Task brief: Could you write out the listing below exactly as it stands, leaving out the pictures?

□ □ □ □ □ □ □

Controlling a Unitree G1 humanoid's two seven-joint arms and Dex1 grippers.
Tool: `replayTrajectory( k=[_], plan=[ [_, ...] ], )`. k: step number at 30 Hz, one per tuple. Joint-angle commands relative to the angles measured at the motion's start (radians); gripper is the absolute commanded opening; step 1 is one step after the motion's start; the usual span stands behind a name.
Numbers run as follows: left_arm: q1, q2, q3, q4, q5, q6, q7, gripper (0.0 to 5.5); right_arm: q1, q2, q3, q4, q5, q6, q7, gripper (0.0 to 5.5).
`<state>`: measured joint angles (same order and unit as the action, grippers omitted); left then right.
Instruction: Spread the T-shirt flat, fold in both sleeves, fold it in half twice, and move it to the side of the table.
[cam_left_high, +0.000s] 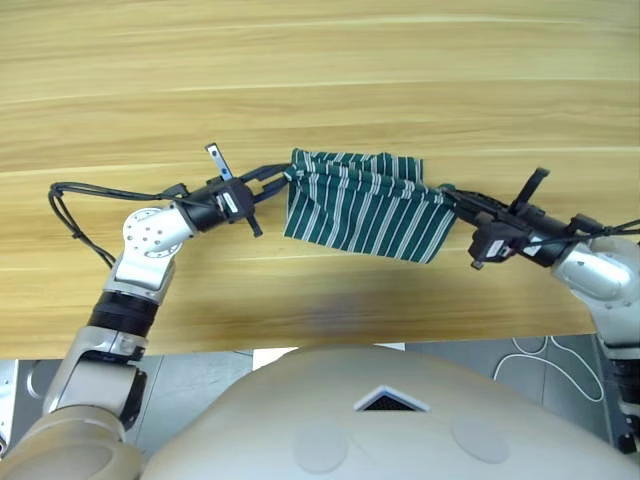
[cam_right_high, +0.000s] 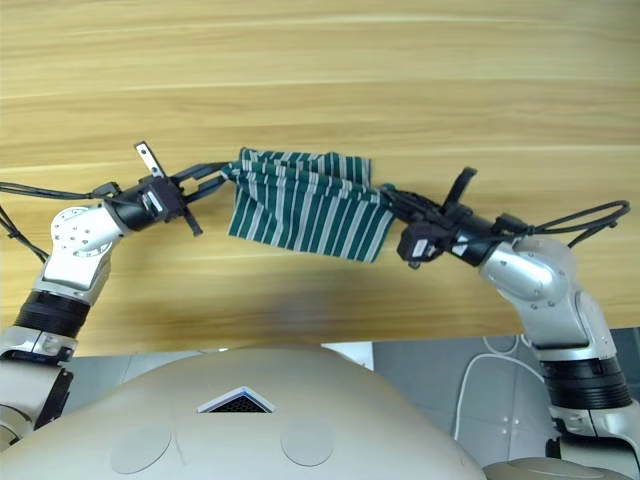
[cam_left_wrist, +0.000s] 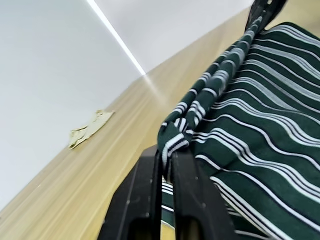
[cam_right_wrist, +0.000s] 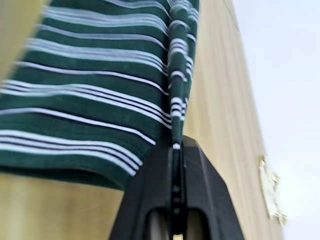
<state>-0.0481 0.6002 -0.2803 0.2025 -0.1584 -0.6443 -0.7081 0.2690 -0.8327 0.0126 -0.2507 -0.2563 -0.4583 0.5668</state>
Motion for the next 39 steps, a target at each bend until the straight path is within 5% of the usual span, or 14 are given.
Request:
replayTrajectory(
  k=[1, 10, 22, 39],
  plan=[
    [-0.041, -0.037, 0.056, 0.069, 0.028, 0.049, 0.039, 0.14, -0.081, 0.041, 0.004, 0.033, -0.046, 0.063, -0.033, 0.0],
    [-0.092, -0.095, 0.007, 0.276, 0.273, 0.065, 0.12, 0.14, -0.305, 0.166, 0.212, 0.318, -0.299, 0.098, -0.116, 0.0],
    [-0.119, -0.157, 0.08, 0.204, 0.12, 0.198, 0.053, 0.14, -0.375, 0.204, 0.258, 0.475, -0.311, 0.062, -0.19, 0.0],
    [-0.34, -0.289, 0.128, 0.564, 0.183, 0.34, 0.141, 2.8, -0.479, 0.299, 0.229, 0.636, -0.22, 0.128, -0.278, 3.12]
  ],
)
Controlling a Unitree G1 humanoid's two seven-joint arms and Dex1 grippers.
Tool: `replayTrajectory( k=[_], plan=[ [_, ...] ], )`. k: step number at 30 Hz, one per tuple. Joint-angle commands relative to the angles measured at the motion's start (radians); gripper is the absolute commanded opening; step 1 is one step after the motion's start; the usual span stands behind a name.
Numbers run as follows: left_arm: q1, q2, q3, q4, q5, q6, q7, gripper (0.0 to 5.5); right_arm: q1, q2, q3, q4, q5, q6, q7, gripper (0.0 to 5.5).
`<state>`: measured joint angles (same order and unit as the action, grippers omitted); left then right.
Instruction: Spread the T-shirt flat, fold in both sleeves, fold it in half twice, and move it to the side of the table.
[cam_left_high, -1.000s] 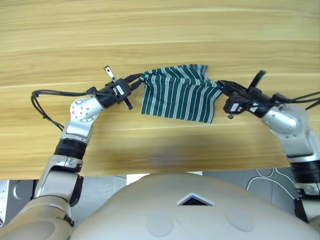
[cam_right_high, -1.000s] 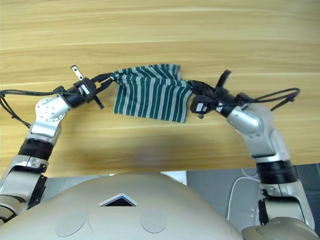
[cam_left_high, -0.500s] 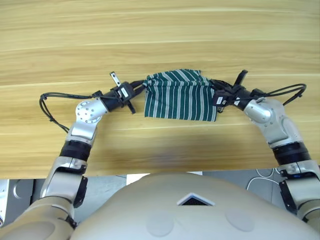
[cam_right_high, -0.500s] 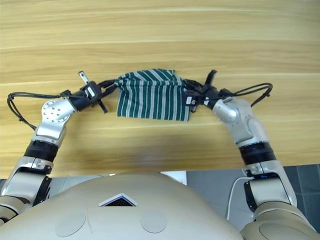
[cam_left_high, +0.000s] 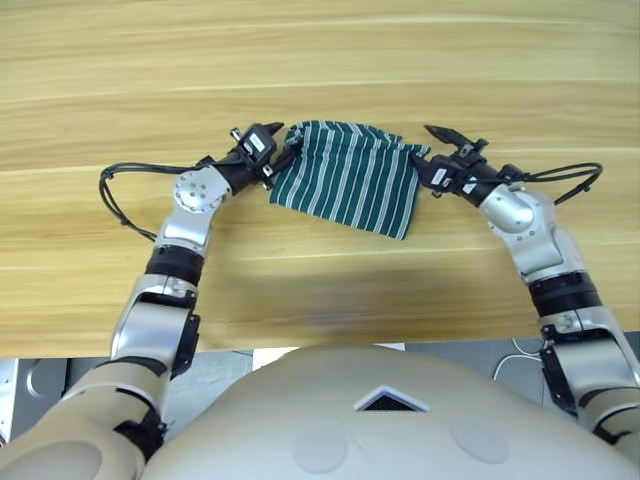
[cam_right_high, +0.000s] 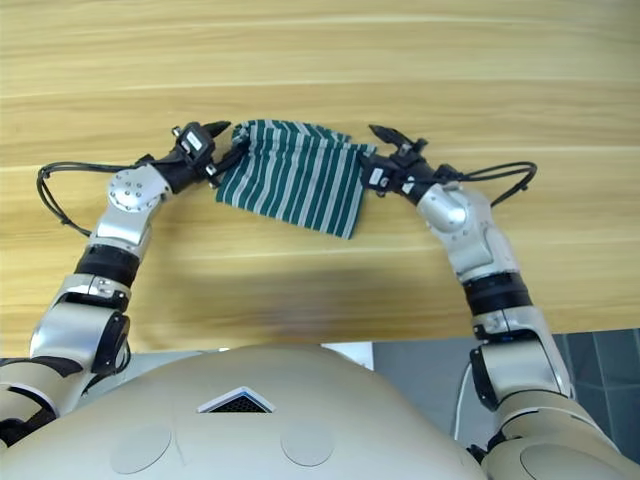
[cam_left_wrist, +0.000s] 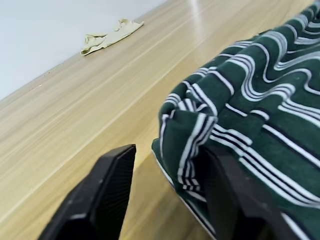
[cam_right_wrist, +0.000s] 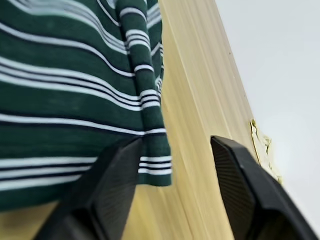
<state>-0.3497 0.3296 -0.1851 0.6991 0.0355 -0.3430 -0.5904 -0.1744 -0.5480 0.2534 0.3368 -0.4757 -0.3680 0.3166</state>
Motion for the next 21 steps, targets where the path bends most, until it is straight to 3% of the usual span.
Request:
replayTrajectory(
  k=[1, 8, 12, 14, 17, 21],
  plan=[
    [-0.052, -0.028, 0.057, 0.078, -0.029, 0.045, 0.042, 2.97, -0.04, 0.017, -0.026, 0.057, 0.012, 0.05, -0.035, 3.3],
    [-0.004, -0.082, 0.175, -0.126, -0.283, 0.067, -0.116, 3.96, -0.011, 0.059, -0.161, -0.077, 0.355, 0.158, 0.131, 4.41],
    [0.02, -0.07, 0.207, -0.181, -0.339, 0.147, -0.151, 4.61, -0.013, 0.07, -0.179, -0.129, 0.43, 0.198, 0.179, 5.12],
    [0.047, -0.053, 0.188, -0.203, -0.3, 0.124, -0.16, 4.91, -0.021, 0.089, -0.164, -0.159, 0.438, 0.205, 0.185, 5.4],
    [0.091, 0.034, 0.077, -0.159, -0.031, -0.004, -0.057, 5.37, -0.082, 0.143, -0.108, -0.197, 0.402, 0.213, 0.175, 5.4],
    [0.099, 0.083, 0.006, -0.106, 0.155, -0.078, 0.05, 5.37, -0.194, 0.227, 0.0, -0.142, 0.287, 0.226, 0.135, 5.4]
  ],
)
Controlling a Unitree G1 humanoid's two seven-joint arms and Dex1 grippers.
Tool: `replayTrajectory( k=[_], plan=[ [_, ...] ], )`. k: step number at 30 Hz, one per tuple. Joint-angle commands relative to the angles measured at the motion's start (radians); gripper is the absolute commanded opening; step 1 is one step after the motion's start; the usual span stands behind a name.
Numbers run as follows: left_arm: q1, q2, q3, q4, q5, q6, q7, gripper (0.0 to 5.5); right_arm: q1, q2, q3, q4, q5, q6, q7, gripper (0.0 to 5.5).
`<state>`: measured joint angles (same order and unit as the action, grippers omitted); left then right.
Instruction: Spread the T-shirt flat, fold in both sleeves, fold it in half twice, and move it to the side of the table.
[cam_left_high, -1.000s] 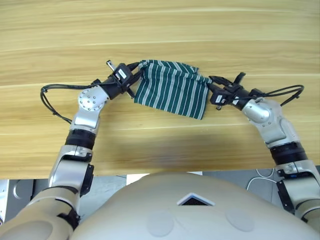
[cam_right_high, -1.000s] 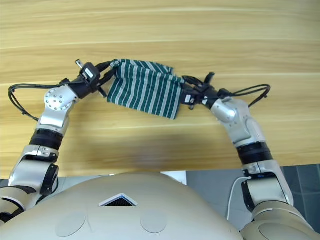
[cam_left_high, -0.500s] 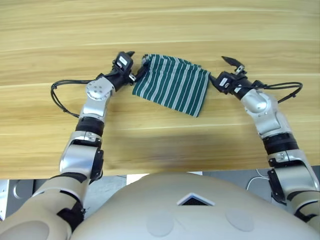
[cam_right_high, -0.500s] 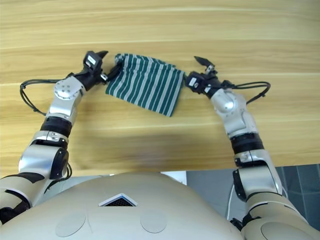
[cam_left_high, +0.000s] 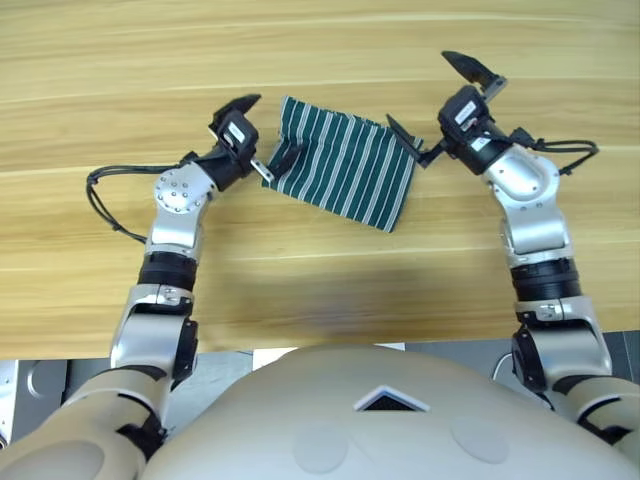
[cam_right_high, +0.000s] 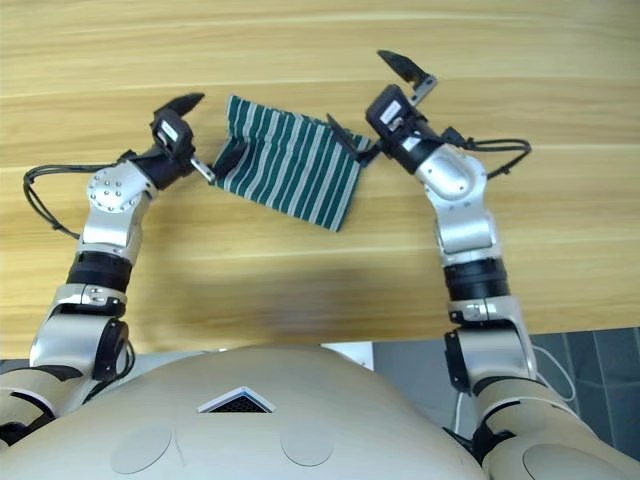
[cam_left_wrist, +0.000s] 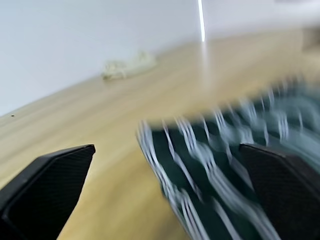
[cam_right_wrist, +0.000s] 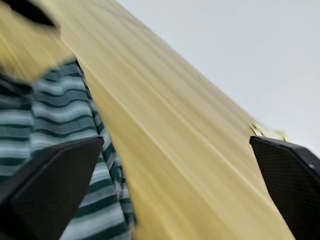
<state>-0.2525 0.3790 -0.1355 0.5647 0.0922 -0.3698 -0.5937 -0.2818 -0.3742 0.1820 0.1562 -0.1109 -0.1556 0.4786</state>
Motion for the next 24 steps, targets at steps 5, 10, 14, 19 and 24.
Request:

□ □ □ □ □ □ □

Answer section:
Controlling a Unitree G1 humanoid's two seven-joint arms and Dex1 grippers.
Tool: `replayTrajectory( k=[_], plan=[ [_, ...] ], )`. k: step number at 30 Hz, one per tuple. Joint-angle commands relative to the angles measured at the motion's start (radians); gripper is the absolute commanded opening; step 1 is one step after the motion's start; the usual span stands behind a name.
Numbers run as follows: left_arm: q1, q2, q3, q4, q5, q6, q7, gripper (0.0 to 5.5); right_arm: q1, q2, q3, q4, q5, q6, q7, gripper (0.0 to 5.5).
`<state>`: measured joint angles (same order and unit as the action, grippers omitted); left then right.
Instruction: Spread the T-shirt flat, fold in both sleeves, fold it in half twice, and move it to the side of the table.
[cam_left_high, +0.000s] 
[cam_right_high, +0.000s] 
[cam_left_wrist, +0.000s] 
[cam_right_wrist, +0.000s] 
<state>-0.0481 0.6002 -0.2803 0.2025 -0.1584 -0.6443 -0.7081 0.2690 -0.8327 0.0126 -0.2507 -0.2563 -0.4583 0.5668</state>
Motion for the next 39 steps, a target at each bend until the straight path is within 5% of the usual span, or 14 are given.
Request:
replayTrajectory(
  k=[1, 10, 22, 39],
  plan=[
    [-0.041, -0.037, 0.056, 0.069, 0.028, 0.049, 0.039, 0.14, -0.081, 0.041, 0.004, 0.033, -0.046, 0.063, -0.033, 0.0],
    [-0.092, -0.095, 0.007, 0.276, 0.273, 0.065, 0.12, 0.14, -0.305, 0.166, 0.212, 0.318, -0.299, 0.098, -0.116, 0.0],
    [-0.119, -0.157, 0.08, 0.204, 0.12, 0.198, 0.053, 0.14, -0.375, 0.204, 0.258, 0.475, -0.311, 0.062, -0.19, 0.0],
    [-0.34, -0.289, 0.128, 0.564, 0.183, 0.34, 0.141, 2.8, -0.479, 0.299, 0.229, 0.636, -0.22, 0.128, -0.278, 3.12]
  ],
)
Controlling a Unitree G1 humanoid's two seven-joint arms and Dex1 grippers.
Tool: `replayTrajectory( k=[_], plan=[ [_, ...] ], )`. k: step number at 30 Hz, one per tuple. Joint-angle commands relative to the angles measured at the motion's start (radians); gripper is the absolute commanded opening; step 1 is one step after the motion's start; the usual span stands behind a name.
Numbers run as follows: left_arm: q1, q2, q3, q4, q5, q6, q7, gripper (0.0 to 5.5); right_arm: q1, q2, q3, q4, q5, q6, q7, gripper (0.0 to 5.5).
`<state>`: measured joint angles (same order and unit as the action, grippers omitted); left then right.
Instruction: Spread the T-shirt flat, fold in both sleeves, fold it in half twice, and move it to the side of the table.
[cam_left_high, -1.000s] 
[cam_right_high, -1.000s] 
[cam_left_high, -0.500s] 
[cam_right_high, -0.500s] 
[cam_left_high, +0.000s] 
[cam_right_high, +0.000s] 
[cam_left_wrist, +0.000s] 
[cam_right_wrist, +0.000s] 
<state>-0.3497 0.3296 -0.1851 0.6991 0.0355 -0.3430 -0.5904 -0.1744 -0.5480 0.2534 0.3368 -0.4757 -0.3680 0.3166</state>
Motion for the next 21 steps, targets where the path bends most, until it is straight to 3% of the usual span.
Request:
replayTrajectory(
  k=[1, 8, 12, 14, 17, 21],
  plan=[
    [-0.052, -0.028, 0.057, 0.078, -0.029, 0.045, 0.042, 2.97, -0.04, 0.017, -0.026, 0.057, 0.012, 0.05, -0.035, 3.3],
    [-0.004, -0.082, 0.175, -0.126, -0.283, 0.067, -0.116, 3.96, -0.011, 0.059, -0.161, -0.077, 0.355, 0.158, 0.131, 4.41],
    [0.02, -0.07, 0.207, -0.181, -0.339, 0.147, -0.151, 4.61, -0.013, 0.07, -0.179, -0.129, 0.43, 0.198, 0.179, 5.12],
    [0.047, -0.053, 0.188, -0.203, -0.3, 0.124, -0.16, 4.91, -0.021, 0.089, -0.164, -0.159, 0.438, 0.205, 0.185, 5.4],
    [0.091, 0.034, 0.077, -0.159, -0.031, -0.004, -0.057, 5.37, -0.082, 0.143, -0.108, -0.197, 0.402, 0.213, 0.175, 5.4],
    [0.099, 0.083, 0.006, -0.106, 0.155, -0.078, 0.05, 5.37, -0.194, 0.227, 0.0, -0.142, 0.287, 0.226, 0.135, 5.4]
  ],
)
Controlling a Unitree G1 humanoid's two seven-joint arms and Dex1 grippers.
Tool: `replayTrajectory( k=[_], plan=[ [_, ...] ], )`. k: step number at 30 Hz, one per tuple. Joint-angle commands relative to the angles measured at the motion's start (radians); gripper is the absolute commanded opening; step 1 is one step after the motion's start; the usual span stands behind a name.
Numbers run as follows: left_arm: q1, q2, q3, q4, q5, q6, q7, gripper (0.0 to 5.5); right_arm: q1, q2, q3, q4, q5, q6, q7, gripper (0.0 to 5.5).
`<state>`: measured joint angles (same order and unit as the action, grippers omitted); left then right.
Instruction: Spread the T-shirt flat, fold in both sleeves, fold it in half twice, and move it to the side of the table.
[cam_left_high, -1.000s] 
[cam_right_high, -1.000s] 
[cam_left_high, -0.500s] 
[cam_right_high, -0.500s] 
[cam_left_high, +0.000s] 
[cam_right_high, +0.000s] 
[cam_left_wrist, +0.000s] 
[cam_right_wrist, +0.000s] 
<state>-0.2525 0.3790 -0.1355 0.5647 0.0922 -0.3698 -0.5937 -0.2818 -0.3742 0.1820 0.1562 -0.1109 -0.1556 0.4786</state>
Motion for the next 24 steps, targets at steps 5, 10, 14, 19 and 24.
Request:

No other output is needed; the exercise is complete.